When did GDPR come into force?

The General Data Protection Regulation (GDPR) came into force on 25 May 2018, replacing the 1995 Data Protection Directive (Directive 95/46/EC). The GDPR was declared on 27 April 2016, allowing for a two-year transition period for business to comply. Find out more on this transition period here.

The General Data Protection Regulation (GDPR), an EU-wide law, has applied since 25th May 2018 and was implemented in the UK through the Data Protection Act 2018. The regulation was announced on 27th April 2016, allowing data controllers and organisations over two years to ensure compliance.

Whilst the GDPR did not apply to businesses until the 25th May 2018, it technically came into force on 26th May 2016. It was at this point that data controllers started to put strategies in place to become GDPR compliant. Accordingly, by 25th May 2018, companies were expected to be compliant and could be prosecuted for non-compliance from this date.

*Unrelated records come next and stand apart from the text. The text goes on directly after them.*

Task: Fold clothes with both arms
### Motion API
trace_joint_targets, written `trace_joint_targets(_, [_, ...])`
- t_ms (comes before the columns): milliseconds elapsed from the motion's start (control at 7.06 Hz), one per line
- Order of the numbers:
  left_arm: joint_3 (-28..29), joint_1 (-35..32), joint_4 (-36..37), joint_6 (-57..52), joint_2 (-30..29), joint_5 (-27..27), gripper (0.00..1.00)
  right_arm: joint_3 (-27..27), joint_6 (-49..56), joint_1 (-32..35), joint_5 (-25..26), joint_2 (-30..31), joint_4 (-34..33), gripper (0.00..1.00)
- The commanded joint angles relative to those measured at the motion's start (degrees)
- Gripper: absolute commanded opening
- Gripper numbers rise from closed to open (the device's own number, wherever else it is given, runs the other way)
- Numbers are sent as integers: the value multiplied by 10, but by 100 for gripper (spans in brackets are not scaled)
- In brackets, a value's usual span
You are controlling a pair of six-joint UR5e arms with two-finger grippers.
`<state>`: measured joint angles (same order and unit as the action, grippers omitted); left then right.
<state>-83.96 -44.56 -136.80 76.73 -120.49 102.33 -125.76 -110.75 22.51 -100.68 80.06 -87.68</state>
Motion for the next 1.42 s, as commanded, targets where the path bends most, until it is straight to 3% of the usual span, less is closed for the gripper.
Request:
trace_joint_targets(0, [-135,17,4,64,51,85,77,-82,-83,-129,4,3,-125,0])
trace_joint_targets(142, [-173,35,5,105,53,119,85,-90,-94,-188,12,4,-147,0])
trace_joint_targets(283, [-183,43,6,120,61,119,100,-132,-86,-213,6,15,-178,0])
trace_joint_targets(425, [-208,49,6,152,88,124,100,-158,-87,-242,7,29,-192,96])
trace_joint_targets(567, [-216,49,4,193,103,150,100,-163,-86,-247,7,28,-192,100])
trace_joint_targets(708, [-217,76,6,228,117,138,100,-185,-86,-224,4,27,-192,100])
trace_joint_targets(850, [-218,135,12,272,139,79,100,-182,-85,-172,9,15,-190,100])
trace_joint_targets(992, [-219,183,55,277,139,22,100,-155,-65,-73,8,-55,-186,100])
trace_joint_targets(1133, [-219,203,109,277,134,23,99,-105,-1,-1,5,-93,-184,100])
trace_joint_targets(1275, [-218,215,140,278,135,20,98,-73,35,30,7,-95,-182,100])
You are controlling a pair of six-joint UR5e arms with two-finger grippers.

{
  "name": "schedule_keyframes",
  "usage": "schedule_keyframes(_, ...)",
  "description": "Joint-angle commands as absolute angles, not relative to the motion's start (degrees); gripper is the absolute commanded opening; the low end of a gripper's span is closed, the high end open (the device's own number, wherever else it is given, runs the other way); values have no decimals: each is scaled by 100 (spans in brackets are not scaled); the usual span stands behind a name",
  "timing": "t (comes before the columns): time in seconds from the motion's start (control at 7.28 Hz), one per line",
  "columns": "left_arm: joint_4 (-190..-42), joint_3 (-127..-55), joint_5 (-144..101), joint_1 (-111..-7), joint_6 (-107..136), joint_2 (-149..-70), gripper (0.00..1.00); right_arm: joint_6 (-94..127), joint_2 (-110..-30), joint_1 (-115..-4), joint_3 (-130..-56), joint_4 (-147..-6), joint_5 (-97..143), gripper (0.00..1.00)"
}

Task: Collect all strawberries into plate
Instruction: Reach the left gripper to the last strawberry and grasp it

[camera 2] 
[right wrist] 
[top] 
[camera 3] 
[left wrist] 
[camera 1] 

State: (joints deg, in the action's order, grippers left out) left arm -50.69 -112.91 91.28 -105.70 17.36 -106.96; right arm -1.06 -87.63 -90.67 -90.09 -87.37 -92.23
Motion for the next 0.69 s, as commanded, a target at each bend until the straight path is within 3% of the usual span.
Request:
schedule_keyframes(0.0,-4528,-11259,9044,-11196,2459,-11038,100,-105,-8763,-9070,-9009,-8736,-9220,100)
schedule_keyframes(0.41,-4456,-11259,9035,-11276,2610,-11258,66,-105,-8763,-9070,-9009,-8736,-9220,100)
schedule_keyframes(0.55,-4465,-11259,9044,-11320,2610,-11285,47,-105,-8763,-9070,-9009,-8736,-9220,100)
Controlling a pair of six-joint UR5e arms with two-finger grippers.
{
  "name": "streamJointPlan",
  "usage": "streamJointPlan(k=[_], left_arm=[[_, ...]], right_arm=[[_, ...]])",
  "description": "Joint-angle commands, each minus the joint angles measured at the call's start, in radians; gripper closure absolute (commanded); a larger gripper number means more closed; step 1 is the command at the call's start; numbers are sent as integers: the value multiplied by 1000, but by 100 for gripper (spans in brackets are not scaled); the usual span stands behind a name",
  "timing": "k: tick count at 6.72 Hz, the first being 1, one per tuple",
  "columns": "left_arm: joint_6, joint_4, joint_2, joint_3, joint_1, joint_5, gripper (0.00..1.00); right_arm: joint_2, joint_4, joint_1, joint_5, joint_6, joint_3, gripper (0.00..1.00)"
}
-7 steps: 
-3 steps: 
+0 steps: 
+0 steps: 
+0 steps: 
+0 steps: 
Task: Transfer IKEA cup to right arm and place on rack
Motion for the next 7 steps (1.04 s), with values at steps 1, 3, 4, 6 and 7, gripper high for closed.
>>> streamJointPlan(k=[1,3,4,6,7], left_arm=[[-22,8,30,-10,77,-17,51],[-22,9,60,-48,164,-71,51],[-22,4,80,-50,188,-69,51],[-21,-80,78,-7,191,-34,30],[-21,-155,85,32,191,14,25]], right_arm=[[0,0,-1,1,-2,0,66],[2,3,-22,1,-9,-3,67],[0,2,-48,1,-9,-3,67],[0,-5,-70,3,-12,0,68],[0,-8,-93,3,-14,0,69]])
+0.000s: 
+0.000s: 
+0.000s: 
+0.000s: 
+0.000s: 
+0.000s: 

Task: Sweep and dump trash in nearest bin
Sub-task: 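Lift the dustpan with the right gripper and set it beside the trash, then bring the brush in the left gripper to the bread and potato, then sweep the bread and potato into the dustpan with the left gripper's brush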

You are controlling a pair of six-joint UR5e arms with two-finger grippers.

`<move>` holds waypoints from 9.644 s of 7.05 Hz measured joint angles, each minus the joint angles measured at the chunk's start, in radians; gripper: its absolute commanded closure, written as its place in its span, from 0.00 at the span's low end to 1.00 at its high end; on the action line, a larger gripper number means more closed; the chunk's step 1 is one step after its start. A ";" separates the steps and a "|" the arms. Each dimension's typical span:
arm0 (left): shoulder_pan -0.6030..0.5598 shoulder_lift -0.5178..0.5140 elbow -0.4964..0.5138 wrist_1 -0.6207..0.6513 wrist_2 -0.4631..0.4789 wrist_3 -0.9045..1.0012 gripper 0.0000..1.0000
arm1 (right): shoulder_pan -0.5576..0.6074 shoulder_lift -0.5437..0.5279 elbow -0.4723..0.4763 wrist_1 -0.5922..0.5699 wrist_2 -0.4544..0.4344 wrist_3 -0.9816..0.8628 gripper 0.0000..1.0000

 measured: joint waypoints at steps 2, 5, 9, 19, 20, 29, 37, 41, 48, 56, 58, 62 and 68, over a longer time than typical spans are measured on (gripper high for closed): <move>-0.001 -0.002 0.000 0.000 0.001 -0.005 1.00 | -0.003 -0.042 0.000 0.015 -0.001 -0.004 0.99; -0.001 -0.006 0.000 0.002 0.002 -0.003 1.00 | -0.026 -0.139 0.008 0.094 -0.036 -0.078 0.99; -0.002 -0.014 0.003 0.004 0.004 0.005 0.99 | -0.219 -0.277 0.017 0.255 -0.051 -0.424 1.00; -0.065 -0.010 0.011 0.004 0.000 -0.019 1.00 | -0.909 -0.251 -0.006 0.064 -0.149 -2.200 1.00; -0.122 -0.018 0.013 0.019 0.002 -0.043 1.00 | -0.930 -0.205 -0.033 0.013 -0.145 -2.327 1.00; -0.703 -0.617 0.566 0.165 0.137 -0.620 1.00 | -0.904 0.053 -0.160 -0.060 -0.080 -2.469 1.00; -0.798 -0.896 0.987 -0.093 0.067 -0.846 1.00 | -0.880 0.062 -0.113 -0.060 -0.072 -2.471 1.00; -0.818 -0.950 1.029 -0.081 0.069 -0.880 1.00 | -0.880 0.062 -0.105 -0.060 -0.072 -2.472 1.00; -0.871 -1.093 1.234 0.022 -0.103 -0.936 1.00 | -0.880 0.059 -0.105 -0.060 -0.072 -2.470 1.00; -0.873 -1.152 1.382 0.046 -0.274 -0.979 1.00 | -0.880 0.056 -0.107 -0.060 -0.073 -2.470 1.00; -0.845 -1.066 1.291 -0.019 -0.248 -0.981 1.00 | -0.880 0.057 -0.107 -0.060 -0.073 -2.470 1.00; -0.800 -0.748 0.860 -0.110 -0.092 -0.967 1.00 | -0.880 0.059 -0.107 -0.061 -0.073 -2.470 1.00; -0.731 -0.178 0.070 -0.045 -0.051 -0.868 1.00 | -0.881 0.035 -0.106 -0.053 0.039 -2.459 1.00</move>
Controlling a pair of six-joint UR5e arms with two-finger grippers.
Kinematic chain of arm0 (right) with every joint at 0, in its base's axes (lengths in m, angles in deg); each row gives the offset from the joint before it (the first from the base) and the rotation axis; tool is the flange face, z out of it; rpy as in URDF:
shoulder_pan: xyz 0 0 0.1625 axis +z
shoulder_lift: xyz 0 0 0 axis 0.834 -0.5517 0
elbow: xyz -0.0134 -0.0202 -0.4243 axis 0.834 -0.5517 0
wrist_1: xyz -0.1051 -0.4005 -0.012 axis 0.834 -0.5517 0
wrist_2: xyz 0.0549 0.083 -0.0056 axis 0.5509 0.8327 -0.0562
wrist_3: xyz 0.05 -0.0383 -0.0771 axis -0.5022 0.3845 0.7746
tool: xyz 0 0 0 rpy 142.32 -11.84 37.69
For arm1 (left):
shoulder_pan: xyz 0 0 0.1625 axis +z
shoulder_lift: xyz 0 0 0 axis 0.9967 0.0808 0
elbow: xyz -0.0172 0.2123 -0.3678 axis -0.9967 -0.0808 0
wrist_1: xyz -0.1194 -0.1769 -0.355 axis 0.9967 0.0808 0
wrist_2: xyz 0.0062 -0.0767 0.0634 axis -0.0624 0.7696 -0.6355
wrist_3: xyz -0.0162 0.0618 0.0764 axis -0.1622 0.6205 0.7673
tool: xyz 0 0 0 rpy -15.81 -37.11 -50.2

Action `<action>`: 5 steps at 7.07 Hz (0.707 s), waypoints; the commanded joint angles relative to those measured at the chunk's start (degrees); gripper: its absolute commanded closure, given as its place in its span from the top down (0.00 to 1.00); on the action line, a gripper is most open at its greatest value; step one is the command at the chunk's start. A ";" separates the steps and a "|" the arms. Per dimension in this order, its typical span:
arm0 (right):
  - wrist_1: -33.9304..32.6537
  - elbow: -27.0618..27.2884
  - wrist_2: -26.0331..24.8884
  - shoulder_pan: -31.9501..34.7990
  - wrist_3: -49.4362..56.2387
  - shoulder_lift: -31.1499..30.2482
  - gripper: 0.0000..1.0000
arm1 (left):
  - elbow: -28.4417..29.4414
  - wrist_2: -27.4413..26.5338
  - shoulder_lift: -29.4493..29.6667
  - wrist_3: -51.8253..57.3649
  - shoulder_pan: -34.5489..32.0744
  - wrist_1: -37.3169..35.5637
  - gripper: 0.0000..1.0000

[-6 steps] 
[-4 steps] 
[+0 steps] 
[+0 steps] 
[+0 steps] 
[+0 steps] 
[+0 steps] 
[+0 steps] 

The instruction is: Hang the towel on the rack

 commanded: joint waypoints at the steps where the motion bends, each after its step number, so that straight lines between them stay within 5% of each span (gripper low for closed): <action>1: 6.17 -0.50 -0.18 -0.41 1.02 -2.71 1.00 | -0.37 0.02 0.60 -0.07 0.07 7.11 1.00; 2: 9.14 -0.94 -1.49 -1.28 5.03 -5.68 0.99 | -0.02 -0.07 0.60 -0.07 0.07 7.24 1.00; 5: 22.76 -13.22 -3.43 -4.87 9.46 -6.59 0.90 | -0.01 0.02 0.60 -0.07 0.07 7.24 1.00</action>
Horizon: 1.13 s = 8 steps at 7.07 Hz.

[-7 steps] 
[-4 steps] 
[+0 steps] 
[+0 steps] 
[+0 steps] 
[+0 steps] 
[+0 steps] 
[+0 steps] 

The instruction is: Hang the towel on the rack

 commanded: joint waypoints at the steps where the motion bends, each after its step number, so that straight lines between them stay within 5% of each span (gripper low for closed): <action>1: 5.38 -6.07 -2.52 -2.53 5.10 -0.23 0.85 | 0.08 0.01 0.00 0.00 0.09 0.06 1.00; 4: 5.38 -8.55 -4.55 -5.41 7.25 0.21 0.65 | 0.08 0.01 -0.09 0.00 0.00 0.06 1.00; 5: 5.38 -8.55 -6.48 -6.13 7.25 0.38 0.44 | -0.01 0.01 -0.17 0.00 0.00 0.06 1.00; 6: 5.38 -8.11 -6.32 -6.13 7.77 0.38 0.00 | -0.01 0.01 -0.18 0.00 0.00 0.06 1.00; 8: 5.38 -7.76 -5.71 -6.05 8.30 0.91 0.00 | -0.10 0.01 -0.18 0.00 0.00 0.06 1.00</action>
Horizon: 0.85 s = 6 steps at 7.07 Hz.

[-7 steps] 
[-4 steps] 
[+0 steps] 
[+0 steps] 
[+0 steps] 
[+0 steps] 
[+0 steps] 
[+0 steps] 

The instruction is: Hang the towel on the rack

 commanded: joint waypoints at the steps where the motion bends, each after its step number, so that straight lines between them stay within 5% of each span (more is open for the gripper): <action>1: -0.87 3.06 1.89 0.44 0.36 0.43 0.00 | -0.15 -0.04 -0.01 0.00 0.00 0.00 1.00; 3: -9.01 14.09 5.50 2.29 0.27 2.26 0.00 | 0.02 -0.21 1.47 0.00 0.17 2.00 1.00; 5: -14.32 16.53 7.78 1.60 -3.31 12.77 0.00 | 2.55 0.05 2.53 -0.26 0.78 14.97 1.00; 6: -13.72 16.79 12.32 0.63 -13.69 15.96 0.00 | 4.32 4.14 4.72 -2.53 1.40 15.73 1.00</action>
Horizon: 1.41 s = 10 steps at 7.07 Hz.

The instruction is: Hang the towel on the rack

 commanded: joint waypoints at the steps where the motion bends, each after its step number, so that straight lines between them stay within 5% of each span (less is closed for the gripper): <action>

Prior to the introduction of the GDPR, UK data protection policies were regulated by the Data Protection Act (DPA) 1998. Thus was the UK’s implementation of the EU’s Data Protection Directive 1995 (just like the DPA 2018 is the UK implementation of the GDPR).

Why Was the GDPR Adopted?

The EU’s Data Protection Directive 1995 led to each member state implementing is own national law. Whilst they all strived towards the same objectives, they nevertheless differed slightly in their approach to handling personal data. These mismatches slowed down and inhibited free movement of data across borders within the EU. Following implementation of the GDPR, all member states will have to adhere to the same rules, and data can be freely transferred around the EU whilst still being protected and secured under GDPR directives. This facilitates free and easy data flow which benefits individuals and organisations around the EU.

The DPA 1998 was passed before the birth of social media and other digital technologies we use much more frequently in the new Millennium. With such vast quantities of digital data being collected and stored, new legislation was required to address how this could and should be processed to maintain privacy. A public example of the necessity for raised awareness about personal data protection was the Facebook/ Cambridge Analytica scandal in which the sensitive personal data of 87 million Facebook users was inappropriately harvested and used for political gain by Cambridge Analytica. Data included public profile, page likes, birth-dates and address information. Some users also their news feed, timeline and messages infiltrated.

Cambridge Analytica used the information to compile psychographical profiles of Facebook users and then target them with advertisements. It is thought that the data was used to influence the 2016 US election in Trump’s favour, as well as other political events. The headlines resulted in public outcry for greater consumer protection whilst using social media and an increased appreciation for data privacy. Facebook stock prices fell dramatically as the breach hit news headlines worldwide, illustrating the blow Facebook’s reputation took.

Why is it Important to Adopt GDPR Best Practices?

As of 25th May 2018, the EU GDPR became a legal requirement. Compliance is therefore not a choice, but an obligation. GDPR is both beneficial for data subjects and the organisations that process their data.

Data breaches can badly affect data subjects, leading to emotional, physical and material damage, as well as putting them at increased risk of identity fraud. Conversely, data breaches can have crippling effects on the responsible organisation. The Information Commissioner’s Office (ICO) can issue fines up to €20 million or 4% of a business’s annual turnover, whichever is greater. Additionally, and as illustrated by the Facebook scandal, reputational damage can be as catastrophic as any monetary penalty. Data protection training and up-to-date knowledge of legislation can help mitigate these risks and protect both your business and those whose information it contains.